* TASK BRIEF *
Go through the lines below and retype each one exactly.

* DATASET SECTION *

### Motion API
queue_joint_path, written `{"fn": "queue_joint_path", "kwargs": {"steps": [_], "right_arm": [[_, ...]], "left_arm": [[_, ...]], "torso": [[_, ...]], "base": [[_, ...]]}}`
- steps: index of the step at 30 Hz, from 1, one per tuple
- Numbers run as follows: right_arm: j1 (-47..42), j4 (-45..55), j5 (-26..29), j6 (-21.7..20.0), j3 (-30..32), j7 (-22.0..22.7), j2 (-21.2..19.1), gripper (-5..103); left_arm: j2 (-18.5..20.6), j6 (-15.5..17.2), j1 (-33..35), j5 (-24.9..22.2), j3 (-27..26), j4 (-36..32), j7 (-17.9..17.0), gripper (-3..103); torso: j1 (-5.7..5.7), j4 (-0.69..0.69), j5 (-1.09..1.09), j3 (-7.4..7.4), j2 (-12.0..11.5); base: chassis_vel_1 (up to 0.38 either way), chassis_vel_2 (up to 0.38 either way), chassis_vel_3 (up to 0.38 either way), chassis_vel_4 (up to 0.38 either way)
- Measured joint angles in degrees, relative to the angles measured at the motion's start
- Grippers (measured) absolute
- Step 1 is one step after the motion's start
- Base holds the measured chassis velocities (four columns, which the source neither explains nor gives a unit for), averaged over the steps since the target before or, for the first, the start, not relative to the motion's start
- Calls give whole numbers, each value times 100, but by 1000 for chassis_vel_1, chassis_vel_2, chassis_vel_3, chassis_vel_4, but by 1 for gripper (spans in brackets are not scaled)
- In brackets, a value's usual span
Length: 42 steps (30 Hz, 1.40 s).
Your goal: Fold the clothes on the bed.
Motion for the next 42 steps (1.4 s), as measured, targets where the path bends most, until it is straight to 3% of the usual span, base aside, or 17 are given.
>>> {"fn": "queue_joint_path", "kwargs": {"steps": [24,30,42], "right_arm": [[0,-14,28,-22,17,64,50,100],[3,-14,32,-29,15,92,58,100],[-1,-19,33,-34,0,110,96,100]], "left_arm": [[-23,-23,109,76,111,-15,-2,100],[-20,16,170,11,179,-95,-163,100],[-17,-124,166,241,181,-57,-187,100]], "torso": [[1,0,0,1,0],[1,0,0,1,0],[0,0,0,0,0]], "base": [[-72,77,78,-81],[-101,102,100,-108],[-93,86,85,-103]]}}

* RESPONSE BELOW *
### Motion API
queue_joint_path, written `{"fn": "queue_joint_path", "kwargs": {"steps": [_], "right_arm": [[_, ...]], "left_arm": [[_, ...]], "torso": [[_, ...]], "base": [[_, ...]]}}`
- steps: index of the step at 30 Hz, from 1, one per tuple
- Numbers run as follows: right_arm: j1 (-47..42), j4 (-45..55), j5 (-26..29), j6 (-21.7..20.0), j3 (-30..32), j7 (-22.0..22.7), j2 (-21.2..19.1), gripper (-5..103); left_arm: j2 (-18.5..20.6), j6 (-15.5..17.2), j1 (-33..35), j5 (-24.9..22.2), j3 (-27..26), j4 (-36..32), j7 (-17.9..17.0), gripper (-3..103); torso: j1 (-5.7..5.7), j4 (-0.69..0.69), j5 (-1.09..1.09), j3 (-7.4..7.4), j2 (-12.0..11.5); base: chassis_vel_1 (up to 0.38 either way), chassis_vel_2 (up to 0.38 either way), chassis_vel_3 (up to 0.38 either way), chassis_vel_4 (up to 0.38 either way)
- Measured joint angles in degrees, relative to the angles measured at the motion's start
- Grippers (measured) absolute
- Step 1 is one step after the motion's start
- Base holds the measured chassis velocities (four columns, which the source neither explains nor gives a unit for), averaged over the steps since the target before or, for the first, the start, not relative to the motion's start
- Calls give whole numbers, each value times 100, but by 1000 for chassis_vel_1, chassis_vel_2, chassis_vel_3, chassis_vel_4, but by 1 for gripper (spans in brackets are not scaled)
- In brackets, a value's usual span
Length: 42 steps (30 Hz, 1.40 s).
Your goal: Fold the clothes on the bed.
Motion for the next 42 steps (1.4 s), as measured, targets where the path bends most, until it is straight to 3% of the usual span, base aside, or 17 are given.
>>> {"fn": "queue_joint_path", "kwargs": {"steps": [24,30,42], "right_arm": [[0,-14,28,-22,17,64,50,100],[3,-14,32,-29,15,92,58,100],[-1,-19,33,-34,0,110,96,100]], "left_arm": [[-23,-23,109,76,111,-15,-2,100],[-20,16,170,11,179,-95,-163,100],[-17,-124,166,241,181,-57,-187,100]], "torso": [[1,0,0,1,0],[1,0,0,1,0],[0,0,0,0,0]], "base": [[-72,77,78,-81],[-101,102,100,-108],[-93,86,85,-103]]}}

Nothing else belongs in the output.